• Problem
Determine which lines of the records include the word "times", and copy them.

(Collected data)
- Opening Delimiter -

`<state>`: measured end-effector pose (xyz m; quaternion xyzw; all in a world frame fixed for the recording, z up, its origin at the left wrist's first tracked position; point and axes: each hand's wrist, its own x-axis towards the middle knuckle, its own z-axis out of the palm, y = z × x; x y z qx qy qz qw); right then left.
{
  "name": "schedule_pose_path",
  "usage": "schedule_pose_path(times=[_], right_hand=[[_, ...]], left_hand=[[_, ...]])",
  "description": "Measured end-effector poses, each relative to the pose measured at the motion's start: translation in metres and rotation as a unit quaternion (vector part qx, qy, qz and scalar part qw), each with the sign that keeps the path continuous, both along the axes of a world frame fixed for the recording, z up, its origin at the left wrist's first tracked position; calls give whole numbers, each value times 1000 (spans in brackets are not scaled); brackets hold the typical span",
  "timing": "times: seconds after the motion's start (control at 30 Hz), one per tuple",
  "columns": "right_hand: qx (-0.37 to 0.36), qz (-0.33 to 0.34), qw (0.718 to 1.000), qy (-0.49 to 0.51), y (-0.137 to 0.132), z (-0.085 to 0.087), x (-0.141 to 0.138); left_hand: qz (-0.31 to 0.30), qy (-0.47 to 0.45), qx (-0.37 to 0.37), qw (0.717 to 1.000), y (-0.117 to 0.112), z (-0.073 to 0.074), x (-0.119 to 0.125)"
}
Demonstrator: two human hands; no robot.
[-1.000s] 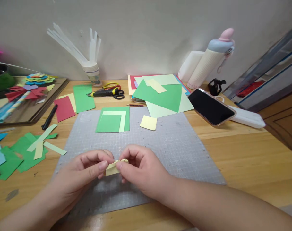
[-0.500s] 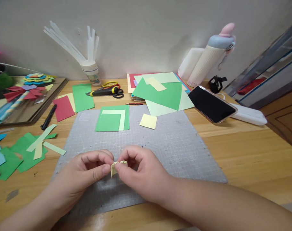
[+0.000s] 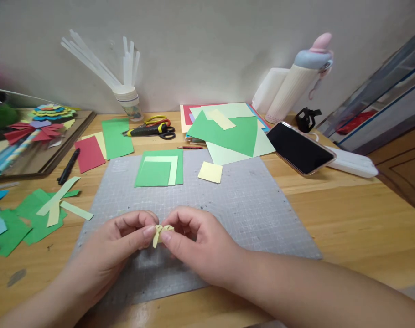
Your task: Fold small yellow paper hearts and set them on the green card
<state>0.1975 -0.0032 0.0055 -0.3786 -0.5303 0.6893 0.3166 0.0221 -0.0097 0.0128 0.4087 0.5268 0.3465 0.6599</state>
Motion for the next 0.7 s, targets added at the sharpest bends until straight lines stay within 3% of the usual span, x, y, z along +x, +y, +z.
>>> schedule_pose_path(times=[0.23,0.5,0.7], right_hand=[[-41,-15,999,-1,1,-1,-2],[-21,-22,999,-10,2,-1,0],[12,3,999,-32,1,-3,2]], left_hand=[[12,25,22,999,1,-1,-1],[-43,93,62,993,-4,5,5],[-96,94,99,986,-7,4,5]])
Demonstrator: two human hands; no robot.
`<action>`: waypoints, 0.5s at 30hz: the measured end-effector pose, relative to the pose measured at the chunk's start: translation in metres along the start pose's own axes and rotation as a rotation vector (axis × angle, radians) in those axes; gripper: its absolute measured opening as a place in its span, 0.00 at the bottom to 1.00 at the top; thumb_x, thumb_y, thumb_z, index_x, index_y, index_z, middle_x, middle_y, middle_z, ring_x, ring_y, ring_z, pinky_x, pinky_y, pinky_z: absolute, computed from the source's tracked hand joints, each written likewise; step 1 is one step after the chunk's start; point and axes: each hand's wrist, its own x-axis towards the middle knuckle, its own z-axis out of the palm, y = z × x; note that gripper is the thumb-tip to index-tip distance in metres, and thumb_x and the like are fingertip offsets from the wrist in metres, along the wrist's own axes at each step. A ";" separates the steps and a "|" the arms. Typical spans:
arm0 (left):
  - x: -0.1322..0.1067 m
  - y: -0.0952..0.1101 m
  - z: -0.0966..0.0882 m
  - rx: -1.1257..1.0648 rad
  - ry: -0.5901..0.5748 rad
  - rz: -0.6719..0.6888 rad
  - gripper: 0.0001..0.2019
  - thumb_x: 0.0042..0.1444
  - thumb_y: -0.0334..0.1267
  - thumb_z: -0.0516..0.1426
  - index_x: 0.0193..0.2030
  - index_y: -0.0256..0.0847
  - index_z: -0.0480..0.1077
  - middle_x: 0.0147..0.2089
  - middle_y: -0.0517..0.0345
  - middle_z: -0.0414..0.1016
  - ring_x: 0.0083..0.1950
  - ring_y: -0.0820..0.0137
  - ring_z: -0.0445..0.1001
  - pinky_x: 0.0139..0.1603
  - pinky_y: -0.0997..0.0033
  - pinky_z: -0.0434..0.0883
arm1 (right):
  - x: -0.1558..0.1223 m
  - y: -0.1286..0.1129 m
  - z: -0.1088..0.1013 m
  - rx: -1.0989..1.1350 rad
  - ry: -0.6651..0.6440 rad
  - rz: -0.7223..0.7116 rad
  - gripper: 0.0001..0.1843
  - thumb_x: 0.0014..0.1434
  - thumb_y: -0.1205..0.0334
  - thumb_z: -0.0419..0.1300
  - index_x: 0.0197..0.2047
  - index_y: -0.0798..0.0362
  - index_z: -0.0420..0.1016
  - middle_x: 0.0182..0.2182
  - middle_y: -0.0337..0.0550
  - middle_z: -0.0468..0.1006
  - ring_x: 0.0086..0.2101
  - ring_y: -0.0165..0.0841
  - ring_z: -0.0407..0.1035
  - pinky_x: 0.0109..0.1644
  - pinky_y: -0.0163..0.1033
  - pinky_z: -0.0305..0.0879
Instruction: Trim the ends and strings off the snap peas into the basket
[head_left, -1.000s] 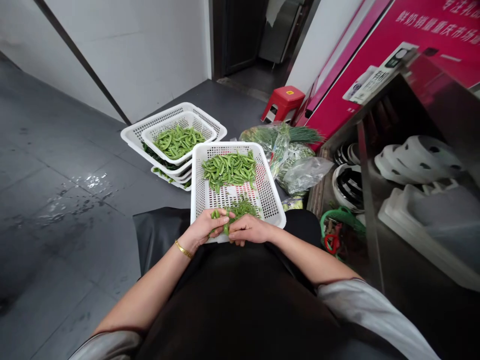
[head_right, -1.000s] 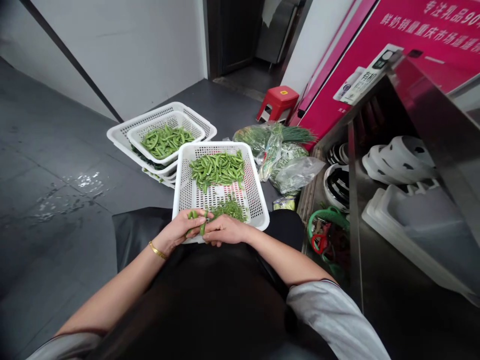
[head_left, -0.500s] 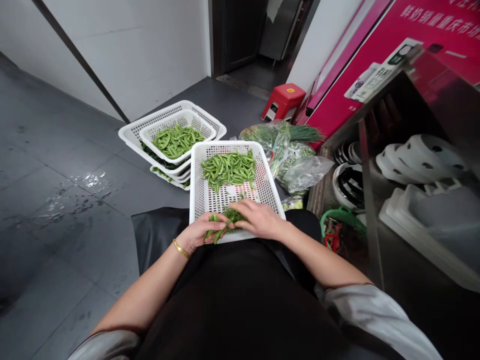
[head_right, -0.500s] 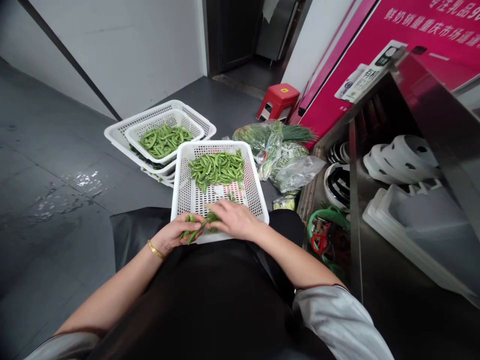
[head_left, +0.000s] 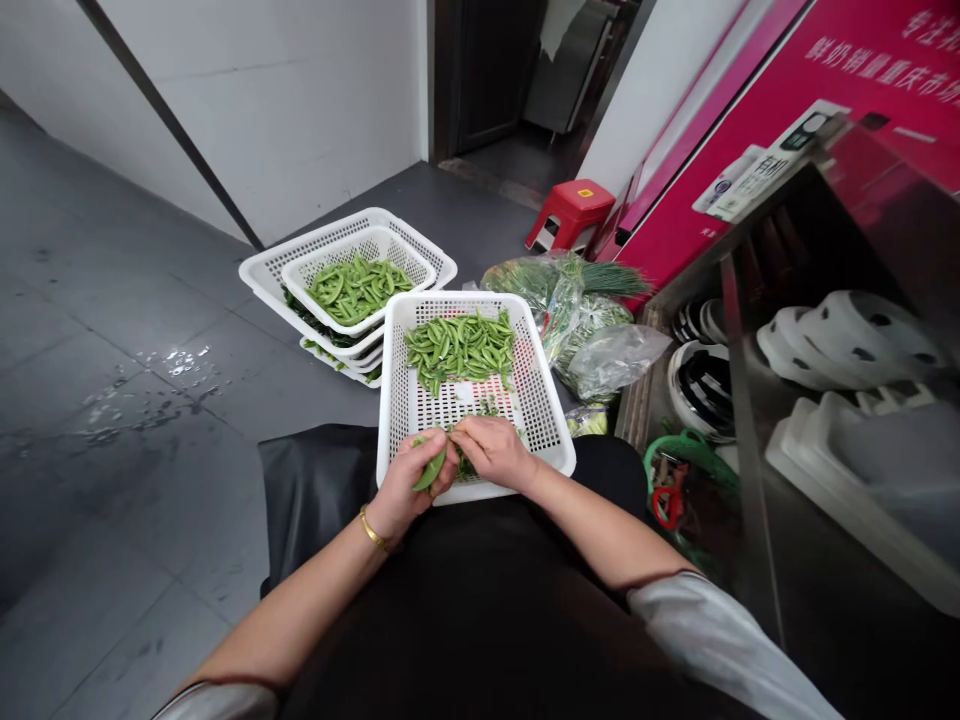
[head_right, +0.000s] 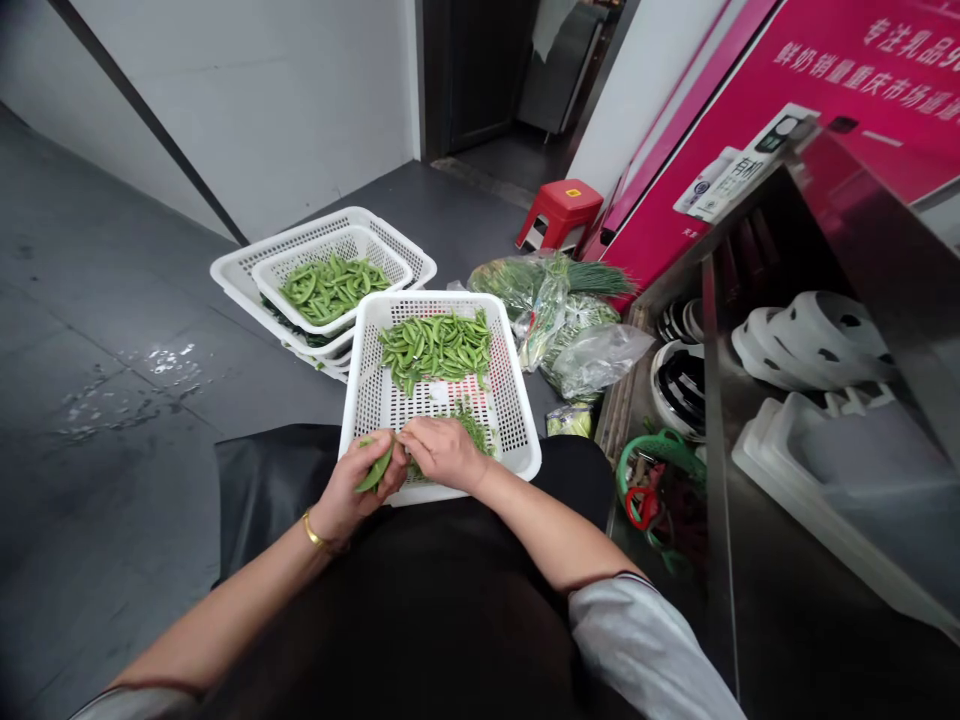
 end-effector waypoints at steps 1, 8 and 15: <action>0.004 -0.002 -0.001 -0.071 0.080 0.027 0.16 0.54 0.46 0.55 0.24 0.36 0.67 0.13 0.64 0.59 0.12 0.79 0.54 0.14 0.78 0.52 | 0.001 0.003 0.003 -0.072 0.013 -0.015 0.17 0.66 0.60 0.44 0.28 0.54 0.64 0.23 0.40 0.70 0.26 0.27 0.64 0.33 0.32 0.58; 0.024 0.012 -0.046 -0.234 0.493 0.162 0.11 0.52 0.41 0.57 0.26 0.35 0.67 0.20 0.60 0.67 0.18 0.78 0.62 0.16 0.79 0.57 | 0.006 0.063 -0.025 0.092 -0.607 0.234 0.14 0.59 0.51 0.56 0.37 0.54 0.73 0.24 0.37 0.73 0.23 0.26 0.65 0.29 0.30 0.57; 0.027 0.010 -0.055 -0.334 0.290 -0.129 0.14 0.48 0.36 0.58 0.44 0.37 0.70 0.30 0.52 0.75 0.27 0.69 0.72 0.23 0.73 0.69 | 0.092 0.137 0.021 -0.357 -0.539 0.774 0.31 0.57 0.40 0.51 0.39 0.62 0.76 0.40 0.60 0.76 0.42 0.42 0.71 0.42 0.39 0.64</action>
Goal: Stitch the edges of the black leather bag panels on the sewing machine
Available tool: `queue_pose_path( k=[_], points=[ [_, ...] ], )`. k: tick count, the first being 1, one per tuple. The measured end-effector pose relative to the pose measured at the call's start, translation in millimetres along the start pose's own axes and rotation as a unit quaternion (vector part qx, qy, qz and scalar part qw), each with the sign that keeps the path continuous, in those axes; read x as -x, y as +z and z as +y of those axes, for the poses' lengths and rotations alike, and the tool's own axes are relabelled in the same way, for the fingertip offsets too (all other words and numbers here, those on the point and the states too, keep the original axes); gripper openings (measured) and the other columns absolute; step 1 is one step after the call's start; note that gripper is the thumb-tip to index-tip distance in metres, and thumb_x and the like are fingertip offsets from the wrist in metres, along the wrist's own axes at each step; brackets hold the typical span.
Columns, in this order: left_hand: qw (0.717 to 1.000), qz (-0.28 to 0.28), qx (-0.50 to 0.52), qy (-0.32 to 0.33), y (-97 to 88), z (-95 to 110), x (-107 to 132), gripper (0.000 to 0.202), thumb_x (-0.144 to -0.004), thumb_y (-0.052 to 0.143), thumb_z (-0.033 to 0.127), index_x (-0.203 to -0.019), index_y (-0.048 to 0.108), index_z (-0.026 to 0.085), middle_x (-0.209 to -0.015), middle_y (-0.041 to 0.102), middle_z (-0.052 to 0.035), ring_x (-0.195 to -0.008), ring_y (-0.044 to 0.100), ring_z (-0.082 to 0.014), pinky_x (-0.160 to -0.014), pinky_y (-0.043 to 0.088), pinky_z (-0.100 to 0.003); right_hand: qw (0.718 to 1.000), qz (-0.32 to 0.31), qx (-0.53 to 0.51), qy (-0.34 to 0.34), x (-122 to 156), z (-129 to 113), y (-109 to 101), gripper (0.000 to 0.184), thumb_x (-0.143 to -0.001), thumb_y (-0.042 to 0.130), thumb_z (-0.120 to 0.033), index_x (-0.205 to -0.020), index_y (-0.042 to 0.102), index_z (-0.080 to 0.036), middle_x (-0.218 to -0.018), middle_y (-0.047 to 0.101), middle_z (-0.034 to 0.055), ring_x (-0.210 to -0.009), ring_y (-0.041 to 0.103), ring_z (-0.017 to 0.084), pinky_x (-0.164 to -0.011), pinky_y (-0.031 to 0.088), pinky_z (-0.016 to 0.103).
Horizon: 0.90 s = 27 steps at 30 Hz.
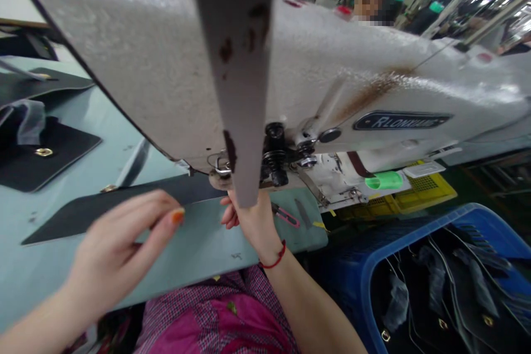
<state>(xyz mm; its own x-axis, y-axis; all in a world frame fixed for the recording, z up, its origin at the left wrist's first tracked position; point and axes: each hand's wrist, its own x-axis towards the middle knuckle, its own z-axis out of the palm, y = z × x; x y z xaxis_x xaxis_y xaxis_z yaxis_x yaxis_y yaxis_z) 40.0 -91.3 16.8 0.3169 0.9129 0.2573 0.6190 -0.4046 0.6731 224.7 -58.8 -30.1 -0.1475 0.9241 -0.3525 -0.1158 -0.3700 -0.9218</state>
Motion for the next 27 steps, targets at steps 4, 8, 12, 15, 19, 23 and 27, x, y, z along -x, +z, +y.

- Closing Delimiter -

• Task answer
  "usage": "schedule_pose_path(times=[_], right_hand=[[_, ...]], left_hand=[[_, ...]])",
  "description": "Measured end-effector poses, each relative to the pose measured at the motion's start: translation in metres and rotation as a unit quaternion (vector part qx, qy, qz and scalar part qw), each with the sign that keeps the path continuous, both along the axes of a world frame fixed for the recording, z up, its origin at the left wrist's first tracked position; calls give whole numbers, each value times 1000 (spans in brackets are not scaled); brackets hold the typical span",
  "timing": "times: seconds after the motion's start (control at 30 Hz), one per tuple",
>>> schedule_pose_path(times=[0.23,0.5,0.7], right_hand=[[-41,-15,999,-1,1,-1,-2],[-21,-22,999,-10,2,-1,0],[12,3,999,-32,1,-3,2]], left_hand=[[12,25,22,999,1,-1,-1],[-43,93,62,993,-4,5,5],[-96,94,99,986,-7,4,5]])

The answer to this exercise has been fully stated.